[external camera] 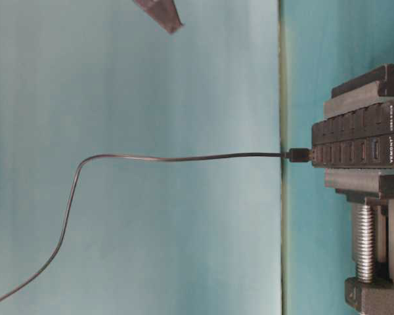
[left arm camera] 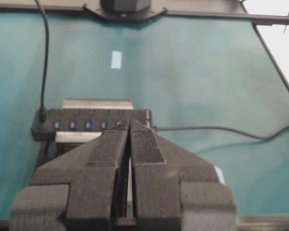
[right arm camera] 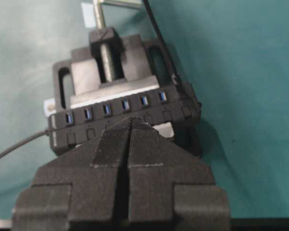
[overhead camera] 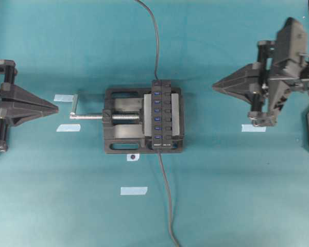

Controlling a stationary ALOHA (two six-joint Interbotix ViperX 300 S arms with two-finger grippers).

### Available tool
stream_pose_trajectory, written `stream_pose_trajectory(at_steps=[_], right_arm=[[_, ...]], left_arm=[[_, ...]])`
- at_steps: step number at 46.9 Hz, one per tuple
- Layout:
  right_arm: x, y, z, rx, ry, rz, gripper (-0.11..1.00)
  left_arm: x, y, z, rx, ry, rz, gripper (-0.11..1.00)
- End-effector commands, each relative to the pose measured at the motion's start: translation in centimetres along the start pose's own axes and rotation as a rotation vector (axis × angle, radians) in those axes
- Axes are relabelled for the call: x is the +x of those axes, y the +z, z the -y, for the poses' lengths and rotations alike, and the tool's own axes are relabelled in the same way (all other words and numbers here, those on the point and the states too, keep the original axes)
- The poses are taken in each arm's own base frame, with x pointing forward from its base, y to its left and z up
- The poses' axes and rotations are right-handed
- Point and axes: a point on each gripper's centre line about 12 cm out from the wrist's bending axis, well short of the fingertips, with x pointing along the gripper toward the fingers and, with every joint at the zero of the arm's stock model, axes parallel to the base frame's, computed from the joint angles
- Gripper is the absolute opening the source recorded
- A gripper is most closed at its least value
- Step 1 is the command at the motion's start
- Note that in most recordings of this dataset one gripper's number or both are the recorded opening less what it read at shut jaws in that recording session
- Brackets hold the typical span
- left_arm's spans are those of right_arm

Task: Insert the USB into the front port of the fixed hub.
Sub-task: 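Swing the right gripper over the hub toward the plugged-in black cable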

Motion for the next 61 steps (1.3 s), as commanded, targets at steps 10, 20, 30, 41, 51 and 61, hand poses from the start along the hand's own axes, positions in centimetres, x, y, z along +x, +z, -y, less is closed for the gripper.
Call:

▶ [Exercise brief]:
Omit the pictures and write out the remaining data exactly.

▶ [Answer box]:
[external camera] 
[left arm camera] 
[right arm camera] 
[overhead camera] 

Controlling a stationary ALOHA (two six-joint Interbotix ViperX 300 S arms with two-finger grippers).

### Available tool
stream_pose_trajectory, written `stream_pose_trajectory(at_steps=[_], right_arm=[[_, ...]], left_arm=[[_, ...]])`
- at_steps: step number at 46.9 Hz, one per tuple
- Layout:
  right_arm: x, y, z, rx, ry, rz, gripper (-0.11..1.00)
  left_arm: x, y, z, rx, ry, rz, gripper (-0.11..1.00)
- End-effector commands, each relative to the pose measured at the motion's start: translation in centimetres along the start pose's own axes and rotation as a rotation vector (axis × angle, radians) in those axes
- Axes are relabelled for the call: x is the +x of those axes, y the +z, z the -y, for the poses' lengths and rotations alike, and the tool's own axes are relabelled in the same way (all other words and numbers here, those on the point and the states too, keep the original axes)
- The poses are taken in each arm's own base frame, with x pointing forward from its base, y to its left and z up
- The poses' axes and rotations are right-handed
- Point and axes: a point on each gripper's centre line about 12 cm out from the wrist's bending axis, well short of the fingertips, with x pointing along the gripper toward the fingers and, with every joint at the zero of the arm's stock model, axes parallel to the base frame's, computed from the joint angles
- Gripper is the absolute opening the source recorded
- A gripper is most closed at its least value
- Step 1 is the command at the motion's start
- Note that in most recordings of this dataset one gripper's number or both are the recorded opening less what it read at shut jaws in that recording session
- Brackets hold the typical span
- left_arm's spans are those of right_arm

Task: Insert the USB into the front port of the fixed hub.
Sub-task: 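Swing the right gripper over the hub toward the plugged-in black cable
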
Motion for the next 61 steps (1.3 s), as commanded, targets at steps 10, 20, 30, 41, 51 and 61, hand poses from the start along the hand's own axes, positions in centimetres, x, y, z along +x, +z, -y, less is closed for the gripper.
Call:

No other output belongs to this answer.